En d'autres termes, l'assurance-invalidité suisse couvre seulement les
pertes économiques, respectivement une incapacité à accomplir les
travaux habituels pour les assurés n'exerçant pas d'activité lucrative et
dont on ne peut exiger qu'ils le fassent, liées à une atteinte à la santé
physique, mentale ou psychique – qui peut résulter d'une infirmité
congénitale, d'une maladie ou d'un accident – et non la maladie en
tant que telle. Ainsi le taux d'invalidité ne se confond pas
nécessairement avec le taux d'incapacité fonctionnelle déterminé par
le médecin; ce sont les conséquences économiques objectives de
l'incapacité fonctionnelle qu'il importe d'évaluer (ATF 110 V 273
consid. 4). Le Tribunal fédéral a néanmoins jugé que les données
fournies par les médecins constituent un élément utile pour apprécier
les conséquences de l'atteinte à la santé et pour déterminer quels
travaux peuvent encore raisonnablement être exigés de l'assuré
(ATF 125 V 256 consid. 4, ATF 115 V 133 consid. 2, ATF 114 V 310
consid. 3c; Revue à l'attention des caisses de compensation [RCC]
1991 p. 329 consid. 1c).
6.
6.1 Si le taux d'invalidité d'une personne exerçant une activité
lucrative est fixé d'après la comparaison des revenus prévue à l'art. 16
LPGA, applicable par le renvoi de l'art. 28 al. 2 LAI, c'est-à-dire
essentiellement selon des considérations économiques, l'invalidité des
assurés qui n'exercent pas d'activité lucrative et dont on ne peut
raisonnablement exiger qu'ils en entreprennent une est évaluée, en
dérogation de l'art. 16 LPGA, en fonction de l'incapacité d'accomplir
leurs travaux habituels (art. 28 al. 2bis LAI). Ainsi le revenu que l'assuré
aurait pu obtenir s'il n'était pas invalide est comparé avec celui qu'il
pourrait obtenir en exerçant l'activité qui peut être raisonnablement
exigée de lui après les traitements et les mesures de réadaptation, sur
un marché du travail équilibré. C'est la méthode générale.

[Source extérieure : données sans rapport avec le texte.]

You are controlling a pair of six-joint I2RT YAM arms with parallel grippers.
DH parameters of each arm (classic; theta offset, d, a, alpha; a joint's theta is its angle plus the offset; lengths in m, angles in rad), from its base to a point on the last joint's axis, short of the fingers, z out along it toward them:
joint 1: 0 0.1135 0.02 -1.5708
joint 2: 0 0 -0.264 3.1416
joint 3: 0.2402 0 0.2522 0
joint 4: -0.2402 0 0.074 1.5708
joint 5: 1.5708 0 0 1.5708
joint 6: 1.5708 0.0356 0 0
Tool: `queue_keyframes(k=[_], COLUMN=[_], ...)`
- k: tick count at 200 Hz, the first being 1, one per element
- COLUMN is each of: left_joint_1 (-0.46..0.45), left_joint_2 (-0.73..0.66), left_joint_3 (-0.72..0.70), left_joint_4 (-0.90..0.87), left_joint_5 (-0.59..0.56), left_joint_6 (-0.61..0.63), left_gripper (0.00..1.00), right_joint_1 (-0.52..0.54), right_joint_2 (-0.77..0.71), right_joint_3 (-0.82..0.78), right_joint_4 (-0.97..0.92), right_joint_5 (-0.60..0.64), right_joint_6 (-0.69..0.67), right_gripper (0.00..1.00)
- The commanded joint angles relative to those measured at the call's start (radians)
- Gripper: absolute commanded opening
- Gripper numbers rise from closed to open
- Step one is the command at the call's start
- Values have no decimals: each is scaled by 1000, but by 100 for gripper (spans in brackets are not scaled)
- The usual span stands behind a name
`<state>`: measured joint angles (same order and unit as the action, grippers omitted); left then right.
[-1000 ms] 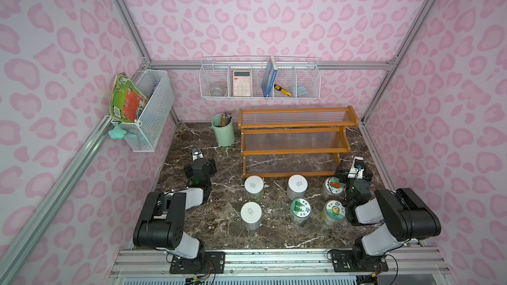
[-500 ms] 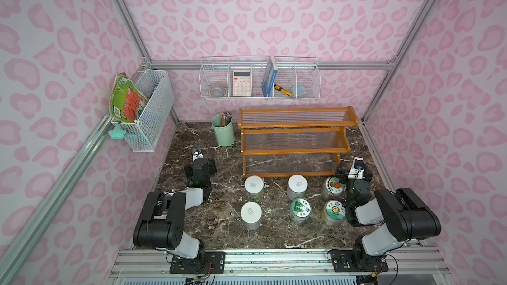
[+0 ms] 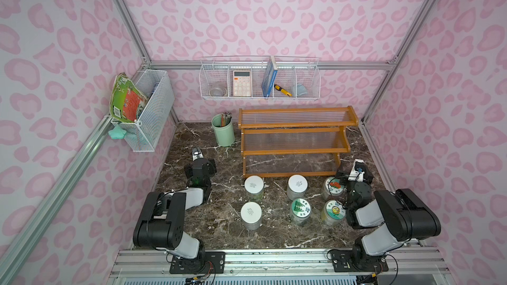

Par travaux habituels des personnes travaillant dans le ménage, il faut
entendre notamment l'activité usuelle dans le ménage, l'éducation des
enfants. C'est la méthode spécifique (art. 5 al. 1 LAI, art. 28 al. 2bis LAI
en corrélation avec les art. 27 du règlement du 17 janvier 1961 sur
l’assurance-invalidité [RAI, RS 831.201] et 8 al. 3 LPGA).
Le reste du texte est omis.